■ AIM OF THE TASK
Starting at the line that contains "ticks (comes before", print each line exactly through the end of the listing. Skip any pictures and add nothing.

■ DATA SECTION
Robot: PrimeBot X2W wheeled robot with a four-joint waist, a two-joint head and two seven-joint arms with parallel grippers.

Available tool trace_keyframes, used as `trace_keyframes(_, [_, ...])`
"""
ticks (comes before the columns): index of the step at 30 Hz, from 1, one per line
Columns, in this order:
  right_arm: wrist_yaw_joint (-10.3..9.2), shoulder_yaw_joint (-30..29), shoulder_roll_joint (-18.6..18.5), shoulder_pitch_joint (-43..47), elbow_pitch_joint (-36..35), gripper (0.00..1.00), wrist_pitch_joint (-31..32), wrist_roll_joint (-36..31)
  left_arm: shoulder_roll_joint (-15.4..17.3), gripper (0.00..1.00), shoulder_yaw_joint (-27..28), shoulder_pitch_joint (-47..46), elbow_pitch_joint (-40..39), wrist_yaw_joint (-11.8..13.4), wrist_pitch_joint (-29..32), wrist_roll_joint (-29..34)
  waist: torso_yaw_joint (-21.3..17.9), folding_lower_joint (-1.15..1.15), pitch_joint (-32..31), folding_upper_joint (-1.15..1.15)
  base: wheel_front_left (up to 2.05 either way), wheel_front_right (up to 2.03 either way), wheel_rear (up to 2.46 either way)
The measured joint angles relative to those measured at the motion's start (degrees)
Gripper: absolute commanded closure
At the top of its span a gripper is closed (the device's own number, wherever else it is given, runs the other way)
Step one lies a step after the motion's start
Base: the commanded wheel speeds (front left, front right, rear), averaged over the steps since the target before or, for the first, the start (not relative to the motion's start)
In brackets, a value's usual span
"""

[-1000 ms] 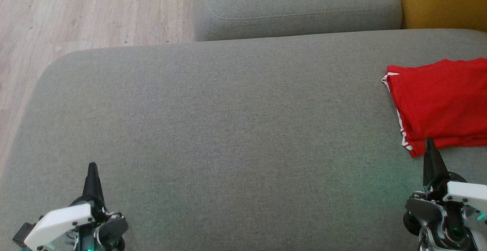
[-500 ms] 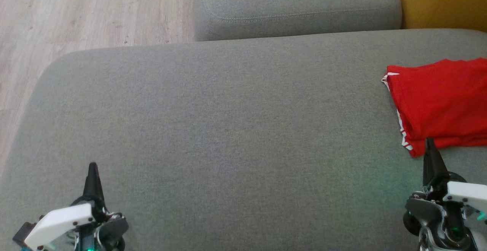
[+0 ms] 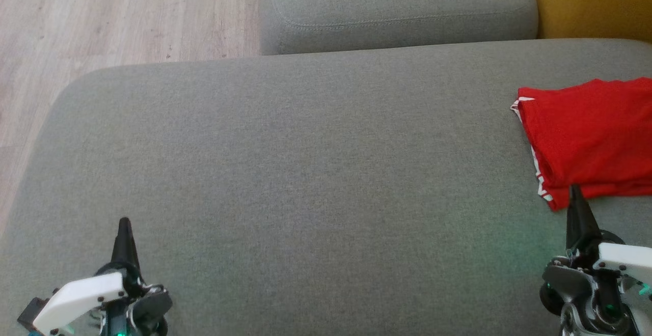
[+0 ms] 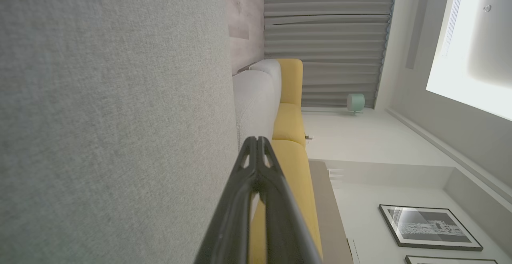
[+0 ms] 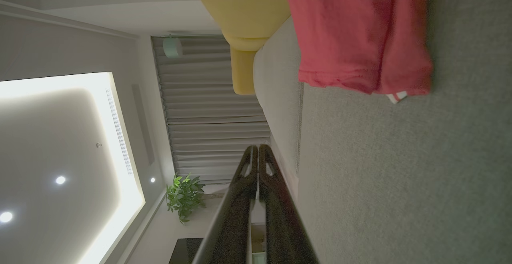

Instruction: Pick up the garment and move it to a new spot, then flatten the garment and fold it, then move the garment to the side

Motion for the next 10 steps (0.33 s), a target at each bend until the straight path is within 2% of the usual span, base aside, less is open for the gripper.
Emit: trace_keyframes(10, [0.0, 0.0, 0.0, 0.0, 0.0, 1.0, 0.0, 0.0, -0.03, 1.0, 0.03, 0.0, 0.0, 0.0, 0.19, 0.01, 0.0, 0.0, 0.0, 0.0, 0.0, 0.0, 0.0])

■ TASK OUTPUT
ticks (comes before the columns): index of the step at 30 Hz, from 1, one per line
Columns, in this order:
  right_arm: wrist_yaw_joint (-10.3..9.2), shoulder_yaw_joint (-30..29), shoulder_roll_joint (-18.6..18.5), shoulder_pitch_joint (-43..47), elbow_pitch_joint (-36..35), gripper (0.00..1.00), wrist_pitch_joint (-31..32), wrist_roll_joint (-36..31)
  left_arm: shoulder_roll_joint (-15.4..17.3), gripper (0.00..1.00), shoulder_yaw_joint (-27..28), shoulder_pitch_joint (-47..46), elbow_pitch_joint (-40..39), wrist_yaw_joint (-11.8..13.4), wrist_pitch_joint (-29..32), wrist_roll_joint (-29..34)
  waist: torso_yaw_joint (-21.3..17.9), folding_lower_joint (-1.15..1.15), pitch_joint (-32..31), folding_upper_joint (-1.15..1.15)
  base: wheel_front_left (up to 2.05 either way), wheel_front_right (up to 2.03 either way), wheel_rear (up to 2.46 either way)
The measured joint angles relative to those measured at the motion's start (degrees)
Gripper: absolute commanded closure
At the top of its span a gripper is closed (the device's own number, wherever else it is given, runs the other way)
Step one lies a step after the motion's start
Base: the commanded wheel speeds (front left, front right, rear), averaged over the steps since the target before or, for the first, the start (not relative to the motion's start)
In brackets, a value's usual span
"""

[-1000 ms] 
[-500 ms] 
[+0 ms] 
[+0 ms] 
[+0 ms] 

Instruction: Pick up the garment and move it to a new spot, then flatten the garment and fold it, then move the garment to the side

Motion for the next 10 steps (0.33 s), a target at each bend until the straight path is within 2% of the usual span, base aside, less is open for the gripper.
Emit: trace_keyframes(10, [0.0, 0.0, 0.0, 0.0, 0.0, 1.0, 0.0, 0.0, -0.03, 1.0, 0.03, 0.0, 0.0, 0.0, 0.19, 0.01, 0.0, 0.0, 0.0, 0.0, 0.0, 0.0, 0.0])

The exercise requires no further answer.